Question

A cyclotron’s oscillator frequency is 20 MHz. The operating magnetic field for accelerating protons is
(Charge of proton = \( 1.6 \times 10^{-19} \) C, mass of proton = \( 1.67 \times 10^{-27} \) kg)

• A. 0.66 T
• B. 1.1 T
• C. 0.33 T
• D. 1.31 T

Hint:

The cyclotron frequency depends on the charge-to-mass ratio of the particle and the magnetic field, not on the particle’s speed, making \( f = \frac{q B}{2 \pi m} \) a key formula.

Answer 1

The Correct Option is D

Step 1: Use the cyclotron frequency formula.
The cyclotron frequency \( f \) is given by: \[ f = \frac{q B}{2 \pi m}, \] where \( q = 1.6 \times 10^{-19} \) C (charge of proton), \( m = 1.67 \times 10^{-27} \) kg (mass of proton), and \( f = 20 \) MHz = \( 20 \times 10^6 \) Hz.
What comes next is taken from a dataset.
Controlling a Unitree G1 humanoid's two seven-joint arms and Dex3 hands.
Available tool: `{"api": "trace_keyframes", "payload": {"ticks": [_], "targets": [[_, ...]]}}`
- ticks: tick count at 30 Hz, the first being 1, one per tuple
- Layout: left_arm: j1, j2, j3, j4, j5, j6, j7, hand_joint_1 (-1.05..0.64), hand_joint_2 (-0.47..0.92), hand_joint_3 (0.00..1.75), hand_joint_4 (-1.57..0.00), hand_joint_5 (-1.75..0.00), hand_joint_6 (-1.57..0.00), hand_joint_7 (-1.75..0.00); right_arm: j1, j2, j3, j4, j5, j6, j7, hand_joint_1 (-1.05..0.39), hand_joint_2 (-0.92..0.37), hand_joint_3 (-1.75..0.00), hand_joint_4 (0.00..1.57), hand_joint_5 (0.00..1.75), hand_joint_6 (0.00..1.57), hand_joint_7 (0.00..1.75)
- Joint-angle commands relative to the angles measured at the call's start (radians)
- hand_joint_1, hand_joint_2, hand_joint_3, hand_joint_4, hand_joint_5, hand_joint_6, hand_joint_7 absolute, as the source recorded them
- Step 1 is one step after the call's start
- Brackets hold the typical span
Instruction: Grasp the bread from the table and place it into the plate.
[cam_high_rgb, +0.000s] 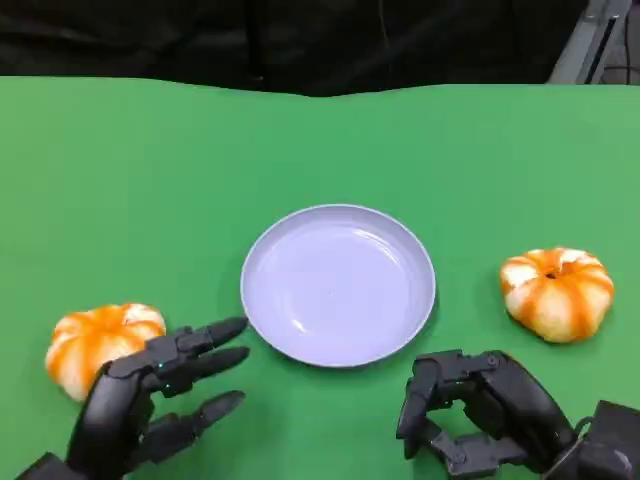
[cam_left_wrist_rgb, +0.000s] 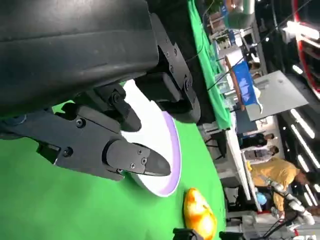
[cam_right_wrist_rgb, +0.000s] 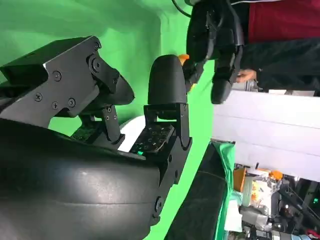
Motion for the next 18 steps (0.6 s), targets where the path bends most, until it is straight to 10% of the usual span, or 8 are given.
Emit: {"api": "trace_keyframes", "payload": {"ticks": [1, 18], "targets": [[0.016, 0.021, 0.019, -0.031, -0.021, 0.009, -0.006, -0.53, 0.92, 0.15, -0.67, 0.0, -0.6, 0.0, -0.002, -0.012, -0.009, -0.005, 0.004, 0.003, 0.002, 0.1, -0.58, -1.09, 0.93, 1.35, 0.92, 1.08], [0.07, 0.104, 0.104, -0.224, 0.075, 0.023, 0.098, -0.65, 0.92, 0.16, -0.5, 0.0, -0.51, -0.01, -0.002, -0.014, -0.01, -0.001, 0.005, -0.004, 0.007, 0.1, -0.58, -1.08, 0.94, 1.35, 0.92, 1.08]]}}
Solve for the magnetic field \( B \): \[ B = \frac{2 \pi m f}{q}. \]
Step 2: Substitute the values and calculate.
\[ B = \frac{2 \pi (1.67 \times 10^{-27}) (20 \times 10^6)}{1.6 \times 10^{-19}}. \] First, compute the numerator: \[ 2 \pi (1.67 \times 10^{-27}) (20 \times 10^6) \approx 6.2832 \times 1.67 \times 10^{-27} \times 2 \times 10^7 \approx 2.098 \times 10^{-19}. \] Now divide by \( q \): \[ B = \frac{2.098 \times 10^{-19}}{1.6 \times 10^{-19}} \approx 1.311 \, \text{T}. \] This rounds to 1.31 T, matching option (4). Final Answer: The magnetic field is \( \boxed{1.31 \, \text{T}} \).